Huber provides an information-based view of organizational learning and identifies four component processes: knowledge acquisition, information distribution, information interpretation, and organizational memory (Huber, 1991). He describes the sub-processes through which organizations acquire information or knowledge, including vicarious learning ("acquiring second-hand experience"), searching, and scanning, (p. 96). Focused search implies that a specific problem is driving the pursuit of information. Once a "good enough" answer is found the search may stop, which March and Simon (1993) called "satisficing". The nature of scanning implies a more generalised and persistent information need, to keep abreast of ongoing changes or new ideas in a field or environment. Adapting Choo's (1998: 86) conceptual framework for environmental scanning, we can modify the basic components to represent a framework for considering scanning for adverse event information (Figure 1).
Choo's framework includes information needs, seeking, and use as part of scanning behaviour. Information needs for health care risk management are potentially very broad, ranging from risks related to diagnostic and therapeutic procedures and hospital-acquired infections to equipment hazards and drug interactions. Information about adverse events related to these risks and hazards experienced in other organizations likely could be useful for vicarious learning.

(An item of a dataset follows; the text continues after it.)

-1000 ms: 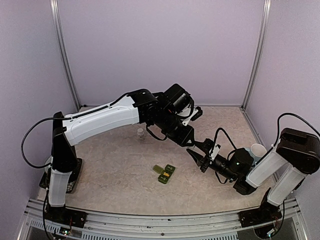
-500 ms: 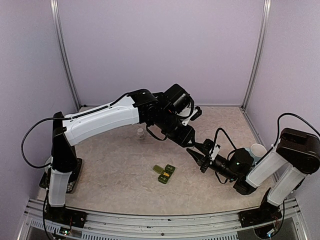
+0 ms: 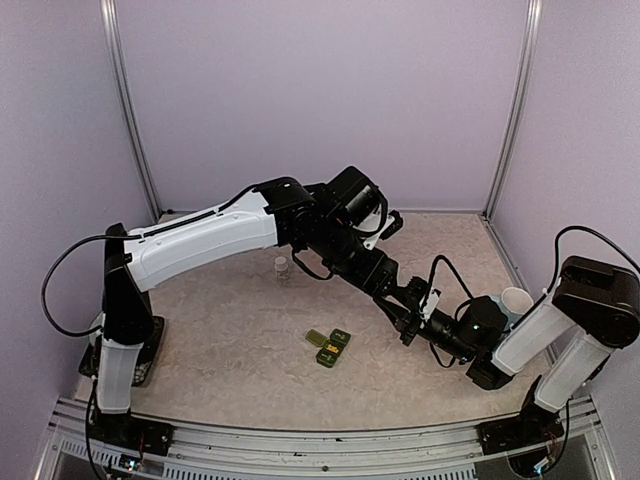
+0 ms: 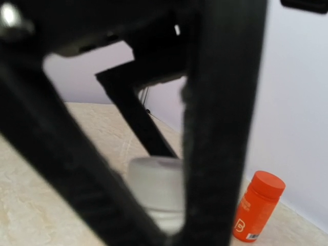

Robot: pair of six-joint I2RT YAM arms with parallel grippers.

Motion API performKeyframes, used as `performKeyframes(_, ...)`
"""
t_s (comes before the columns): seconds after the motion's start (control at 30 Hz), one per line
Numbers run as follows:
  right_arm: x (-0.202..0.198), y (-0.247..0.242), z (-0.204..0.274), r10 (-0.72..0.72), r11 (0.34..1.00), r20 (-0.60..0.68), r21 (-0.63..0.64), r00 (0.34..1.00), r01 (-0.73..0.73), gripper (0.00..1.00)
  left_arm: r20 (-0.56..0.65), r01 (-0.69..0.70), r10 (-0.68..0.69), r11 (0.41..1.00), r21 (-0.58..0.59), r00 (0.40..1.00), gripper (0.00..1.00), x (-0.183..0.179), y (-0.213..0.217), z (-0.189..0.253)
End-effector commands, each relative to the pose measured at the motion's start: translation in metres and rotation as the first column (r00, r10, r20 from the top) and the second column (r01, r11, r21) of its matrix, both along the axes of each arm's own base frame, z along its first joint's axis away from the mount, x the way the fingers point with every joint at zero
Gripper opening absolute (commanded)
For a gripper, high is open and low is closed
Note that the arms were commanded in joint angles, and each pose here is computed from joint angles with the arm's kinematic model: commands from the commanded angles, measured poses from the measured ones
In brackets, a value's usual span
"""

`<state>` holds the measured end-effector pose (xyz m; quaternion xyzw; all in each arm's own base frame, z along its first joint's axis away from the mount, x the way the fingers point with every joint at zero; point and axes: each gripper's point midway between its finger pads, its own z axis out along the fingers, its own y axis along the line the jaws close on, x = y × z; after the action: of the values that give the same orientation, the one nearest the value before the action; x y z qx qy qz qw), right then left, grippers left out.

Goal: Sort the pills into containers

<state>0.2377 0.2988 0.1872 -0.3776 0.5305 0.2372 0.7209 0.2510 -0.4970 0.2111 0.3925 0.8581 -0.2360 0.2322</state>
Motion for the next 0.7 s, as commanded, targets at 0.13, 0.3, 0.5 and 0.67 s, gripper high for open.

With regard to information seeking, it would be interesting to know who scans, what sources, and how frequently, in order to know how to facilitate the endeavour. Many staff may play an informal boundary-spanning role, acting as conduits from external sources of risk and adverse event information. Health care professionals have become highly specialised over time, which may mean that discipline-specific knowledge and experience are required to scan effectively. Specialisation may also create barriers and compartmentalisation of information and knowledge (West, 2000). Given the increasing workload of front-line care providers, they may have little time available for general scanning, and by sheer necessity their information seeking may be restricted to highly focused, problem-driven searching.
In environmental scanning, information is used for strategic planning and decision making. In the case of adverse event information, the intended application is risk management and improvement activities. The risk information has to be evaluated to gauge its relevance and applicability within the particular organization. The process may vary markedly in rigour and formality, depending on who makes this judgement and how (i.e., based on what criteria). Many health care organizations have designated risk managers and/or risk management departments and committees. However, given the diversity of specialities and the sheer volume of potential adverse event information, it is unlikely that these entities alone could manage the floodgates. Assuming that some risk information passes the relevance test, the organization still has to muster the resources, ability, and will to do something about the identified risk or hazard, in the face of many other competing demands.
A descriptive study of these scanning behaviours related to adverse event information in hospitals would be a useful starting point. In addition, there are three constructs or sets of organizational characteristics and practices that may be quite relevant based on organizational theory and information studies research: a) organizational attention and information focus, b) organizational affinity, and c) absorptive capacity of the organization. These constructs may influence whether and how effectively health care organizations scan for adverse event information and learn vicariously.
Although it may seem rather obvious, the effectiveness of scanning and vicarious learning depend on organizational alertness to events and changes. If health care providers and managers are not paying attention to the external environment, useful information about risks and hazards may go unnoticed and the potential opportunity for learning may be lost.
Researchers highlight the importance of information processes linking the organization to its external environment (Choo, 1998; Hedberg, 1981; MacDonald, 1995; Stinchcombe, 1990). Moorman (1995), for example, demonstrates the effect of organizational information processes on new product development. She emphasizes "the importance of having an external orientation that motivates the need for information and an internal orientation that fosters effective transmission and utilization" (1995, p. 328). She describes information acquisition as attention or awareness that has direction and intensity. Where and how an organization directs its gaze may be dictated by the types of issues it takes for granted as being important. Corner et al. (1994) define attention as a focus on information and they state that an organization's attentional capacity is limited by its routines for gathering information or scanning. Likewise, Rulke et al. (2000) study particular learning channels for acquiring external information. They describe relational learning channels based on personal contacts and relationships, and non-relational learning channels, such as knowledge dissemination through journals, for example.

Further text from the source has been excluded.